Oct. 28, 2017
With the passing of Lemmy Kilminster, Al Jorgensen has become the last man standing in regards to what amount of excess the human body can endure. And when Ministry rolled into town on Sunday, Uncle Al made it clear that he’s not ready to pack it in yet. With a sly grin and an assumed twinkle in his eye behind those ubiquitous sunglasses, the band tore through an all-too-brief and interestingly selected set.
Ministry has had a long and storied history throughout the years with some ups and downs in their recorded legacy.

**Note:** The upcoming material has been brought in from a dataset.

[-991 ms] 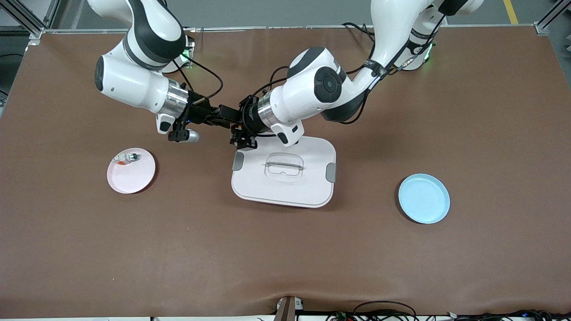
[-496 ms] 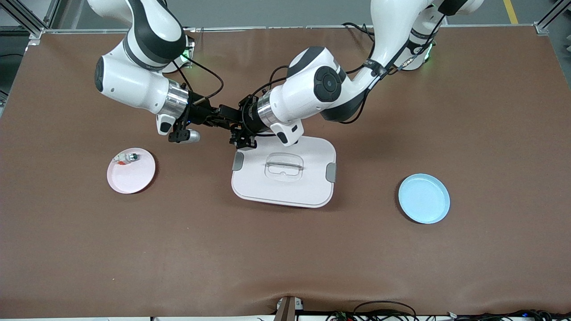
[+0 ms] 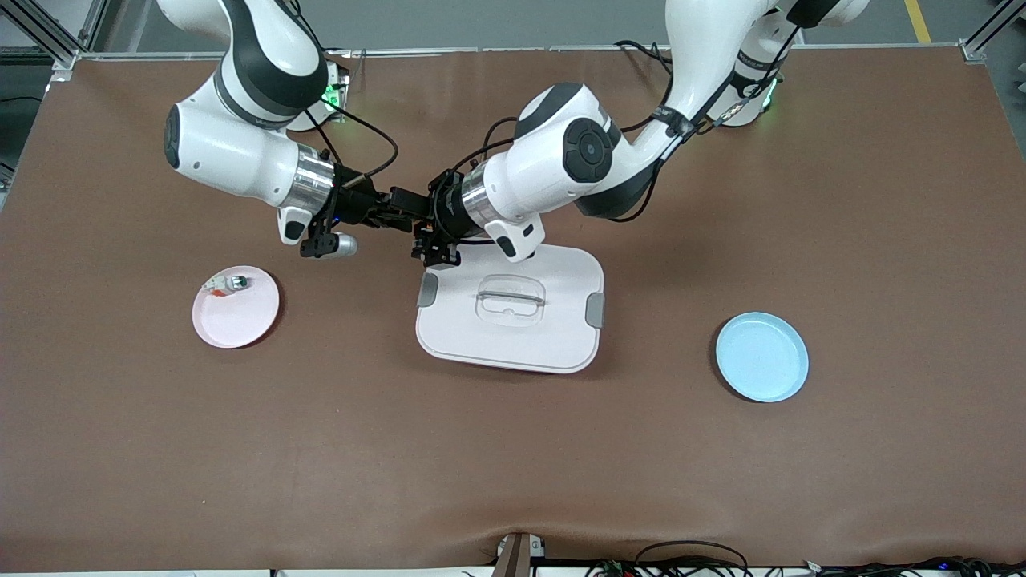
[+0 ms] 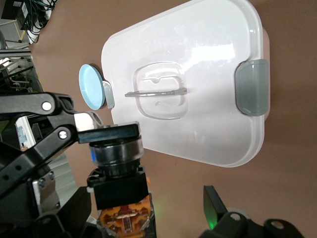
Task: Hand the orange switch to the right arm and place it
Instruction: 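Open the left gripper to release the switch to the right gripper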
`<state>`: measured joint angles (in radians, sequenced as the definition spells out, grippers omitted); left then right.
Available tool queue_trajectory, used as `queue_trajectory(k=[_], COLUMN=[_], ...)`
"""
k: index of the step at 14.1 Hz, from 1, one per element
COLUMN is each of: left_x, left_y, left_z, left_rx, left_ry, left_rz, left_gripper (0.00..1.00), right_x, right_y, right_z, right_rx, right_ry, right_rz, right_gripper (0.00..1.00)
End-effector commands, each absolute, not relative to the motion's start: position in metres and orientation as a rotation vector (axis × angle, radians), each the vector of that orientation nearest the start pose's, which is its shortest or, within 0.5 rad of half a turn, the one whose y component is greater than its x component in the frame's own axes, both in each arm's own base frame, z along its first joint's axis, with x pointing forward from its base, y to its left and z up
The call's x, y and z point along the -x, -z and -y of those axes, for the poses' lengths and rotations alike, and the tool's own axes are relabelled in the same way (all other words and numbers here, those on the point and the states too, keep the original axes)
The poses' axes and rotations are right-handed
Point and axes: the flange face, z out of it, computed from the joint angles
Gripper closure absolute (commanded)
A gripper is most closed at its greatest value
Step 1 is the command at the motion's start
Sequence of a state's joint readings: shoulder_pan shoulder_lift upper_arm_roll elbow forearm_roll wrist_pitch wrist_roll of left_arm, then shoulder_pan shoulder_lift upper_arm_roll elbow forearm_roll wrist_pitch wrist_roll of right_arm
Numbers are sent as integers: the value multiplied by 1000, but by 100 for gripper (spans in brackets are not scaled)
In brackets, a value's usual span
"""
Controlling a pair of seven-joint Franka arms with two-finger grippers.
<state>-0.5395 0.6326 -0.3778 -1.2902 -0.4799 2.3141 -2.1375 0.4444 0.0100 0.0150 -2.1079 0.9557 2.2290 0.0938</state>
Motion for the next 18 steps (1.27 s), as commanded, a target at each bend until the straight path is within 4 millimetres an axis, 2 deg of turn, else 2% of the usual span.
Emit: queue_trajectory(k=[1,7,8,9,12,13,14,16,18], left_x=[-519,-518,-518,-518,-518,-518,-517,-517,-517], left_y=[-448,-448,-447,-447,-447,-447,-447,-447,-447], left_z=[564,565,565,565,565,565,565,565,565], left_rx=[-1797,-1799,-1799,-1800,-1800,-1800,-1802,-1802,-1803], left_ry=[816,816,817,817,817,817,817,817,817], left_rz=[-1825,-1824,-1826,-1824,-1824,-1824,-1823,-1823,-1821], left_gripper=[84,84,84,84,84,84,83,81,77], right_x=[-493,-493,-493,-493,-497,-497,-496,-497,-497], right_y=[-439,-439,-439,-439,-439,-439,-440,-443,-445], right_z=[-273,-273,-272,-272,-265,-265,-266,-266,-268], right_rx=[2329,2331,2332,2332,2331,2331,2329,2330,2329], right_ry=[-146,-131,-122,-117,-110,-114,-122,-118,-115], right_rz=[-210,-174,-156,-145,-155,-155,-145,-137,-130], right_gripper=[0,0,19,30,44,52,64,100,100])
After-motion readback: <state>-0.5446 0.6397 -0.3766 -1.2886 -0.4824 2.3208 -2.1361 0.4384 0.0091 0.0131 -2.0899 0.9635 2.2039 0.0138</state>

But since the departure of original members Paul Barker and Bill Rieflin, one would think the real task over the years would be to find musicians capable of bring these songs to the stage.
in this instance, Jorgensen has assembled a smaller group (by Ministry standards) of folks up to the task, beginning with guitarist Sin Quirin who, bookended with guitarist Cesar Soto provided all the speed, precision and aggression needed to hammer home their point.

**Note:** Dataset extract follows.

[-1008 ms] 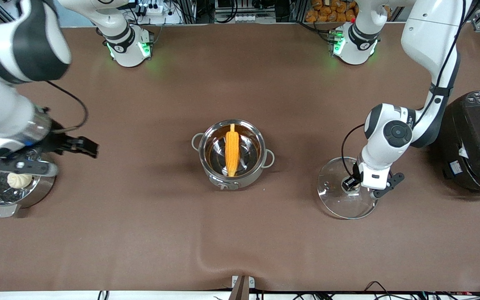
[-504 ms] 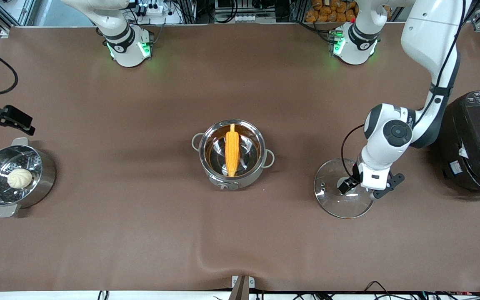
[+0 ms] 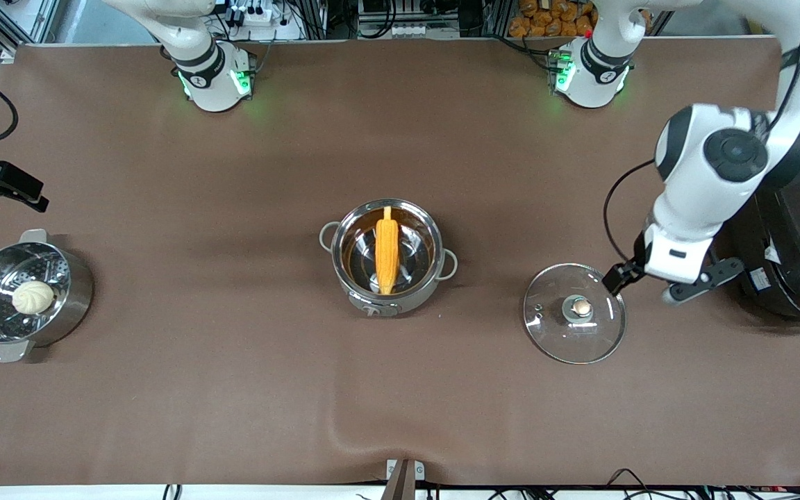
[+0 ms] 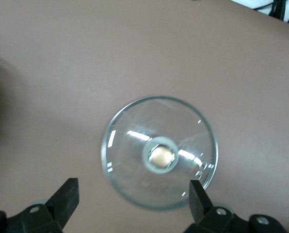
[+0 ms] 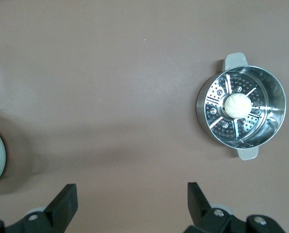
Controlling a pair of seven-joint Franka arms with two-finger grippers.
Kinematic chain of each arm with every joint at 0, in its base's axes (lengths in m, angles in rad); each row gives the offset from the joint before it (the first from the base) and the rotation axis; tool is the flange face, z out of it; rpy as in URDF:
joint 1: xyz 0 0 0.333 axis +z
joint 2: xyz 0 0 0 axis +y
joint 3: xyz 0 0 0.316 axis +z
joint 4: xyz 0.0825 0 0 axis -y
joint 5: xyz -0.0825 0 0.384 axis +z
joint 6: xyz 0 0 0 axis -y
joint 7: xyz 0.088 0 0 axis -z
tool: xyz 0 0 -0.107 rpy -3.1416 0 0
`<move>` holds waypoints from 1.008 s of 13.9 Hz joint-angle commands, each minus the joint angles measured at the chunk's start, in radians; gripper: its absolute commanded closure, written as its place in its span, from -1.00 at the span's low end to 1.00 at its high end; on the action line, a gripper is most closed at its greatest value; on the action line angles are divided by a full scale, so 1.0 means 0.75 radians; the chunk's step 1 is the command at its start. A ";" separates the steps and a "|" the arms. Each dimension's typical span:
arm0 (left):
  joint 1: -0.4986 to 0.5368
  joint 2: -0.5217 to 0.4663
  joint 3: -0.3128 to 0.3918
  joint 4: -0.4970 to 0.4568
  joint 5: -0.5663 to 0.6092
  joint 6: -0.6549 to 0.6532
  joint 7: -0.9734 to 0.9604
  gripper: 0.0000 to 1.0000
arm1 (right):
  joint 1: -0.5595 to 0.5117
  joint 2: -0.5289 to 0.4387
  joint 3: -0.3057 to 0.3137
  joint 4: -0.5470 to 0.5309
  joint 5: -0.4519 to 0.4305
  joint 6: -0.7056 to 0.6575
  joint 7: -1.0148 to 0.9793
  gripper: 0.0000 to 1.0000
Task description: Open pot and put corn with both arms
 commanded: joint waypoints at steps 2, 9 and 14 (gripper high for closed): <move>0.012 -0.126 -0.004 0.104 -0.003 -0.357 0.203 -1.00 | -0.039 -0.050 0.023 -0.043 0.007 -0.001 -0.017 -1.00; 0.035 -0.183 0.001 0.413 -0.171 -0.834 0.633 -1.00 | 0.016 -0.053 -0.043 -0.041 0.013 0.011 -0.046 -1.00; 0.027 -0.228 0.058 0.536 -0.228 -1.006 0.959 -1.00 | 0.059 -0.053 -0.118 -0.041 0.013 -0.036 -0.137 -1.00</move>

Ever the rapscalion, Jorgensen flanked the band on either side of the stage with two enormous inflatable chickens with the all too prevalent nazi-punks-fuck-off symbol and on top of their heads, the just as familiar coif of a current sitting president.

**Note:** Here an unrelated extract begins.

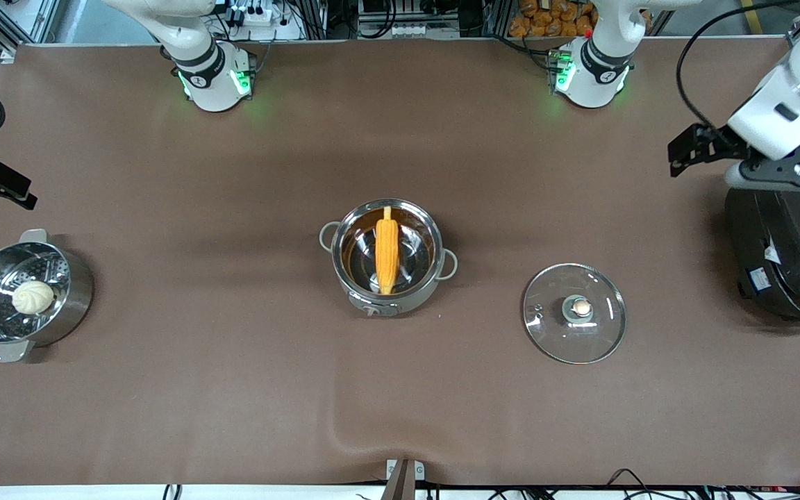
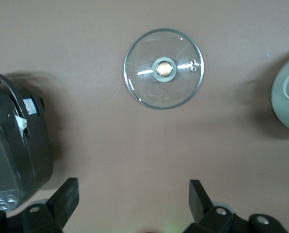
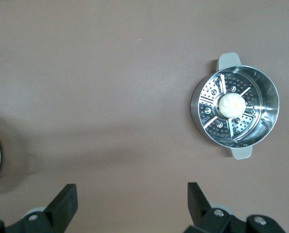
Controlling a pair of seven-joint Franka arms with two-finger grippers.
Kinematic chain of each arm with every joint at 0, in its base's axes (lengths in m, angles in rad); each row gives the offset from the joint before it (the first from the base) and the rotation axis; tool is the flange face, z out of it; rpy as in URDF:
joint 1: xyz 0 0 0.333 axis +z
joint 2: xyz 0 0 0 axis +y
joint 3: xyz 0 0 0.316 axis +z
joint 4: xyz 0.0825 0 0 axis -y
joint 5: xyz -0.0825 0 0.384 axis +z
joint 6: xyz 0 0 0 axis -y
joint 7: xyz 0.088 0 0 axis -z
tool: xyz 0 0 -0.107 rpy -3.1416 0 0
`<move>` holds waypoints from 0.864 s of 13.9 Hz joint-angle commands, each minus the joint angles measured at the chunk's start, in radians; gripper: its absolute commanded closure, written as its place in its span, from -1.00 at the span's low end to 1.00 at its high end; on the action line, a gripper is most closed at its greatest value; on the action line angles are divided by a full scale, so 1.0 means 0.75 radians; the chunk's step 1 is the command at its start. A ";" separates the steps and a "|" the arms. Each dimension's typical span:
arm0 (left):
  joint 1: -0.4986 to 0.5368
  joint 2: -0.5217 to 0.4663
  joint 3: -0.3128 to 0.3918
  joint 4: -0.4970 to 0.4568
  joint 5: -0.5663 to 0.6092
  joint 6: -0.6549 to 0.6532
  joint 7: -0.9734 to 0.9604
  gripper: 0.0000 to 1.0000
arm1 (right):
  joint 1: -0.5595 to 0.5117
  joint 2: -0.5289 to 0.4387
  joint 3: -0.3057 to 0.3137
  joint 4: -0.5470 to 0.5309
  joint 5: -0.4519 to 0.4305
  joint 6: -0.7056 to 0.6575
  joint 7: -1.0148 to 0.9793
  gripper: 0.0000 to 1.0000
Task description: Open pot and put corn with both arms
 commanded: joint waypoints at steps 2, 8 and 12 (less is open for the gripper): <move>0.002 -0.009 0.027 0.100 -0.030 -0.130 0.087 -1.00 | 0.039 -0.057 -0.062 -0.039 0.014 -0.044 -0.127 -1.00; 0.027 0.015 0.017 0.102 -0.045 -0.183 0.034 -1.00 | 0.035 -0.078 -0.070 -0.037 0.090 -0.050 -0.127 -1.00; 0.041 0.013 -0.006 0.102 -0.043 -0.183 -0.039 -1.00 | 0.033 -0.076 -0.070 -0.037 0.088 -0.044 -0.125 -1.00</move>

Opening with Let’s Go from the band’s 2007 album The Last Sucker, the 1st half of the set was comprised of latter-day Ministry, from albums like Rio Grande Blood and Dark Side of the Spoon - also including two songs from their upcoming album Amerikkkant - Wargasm and Antifa, one of the highlights of the set, with balaclava-clad protesters marching behind.
Never a band to shy away from making political statements, the screen images projected made their stance on the current administration crystal clear, which can be a downer for some folks in these divisive times, but with Ol’ Uncle Al stalking the stage with a genuine affection toward the crowd like a less-hunched Ozzy Ozbourne, it becomes a party.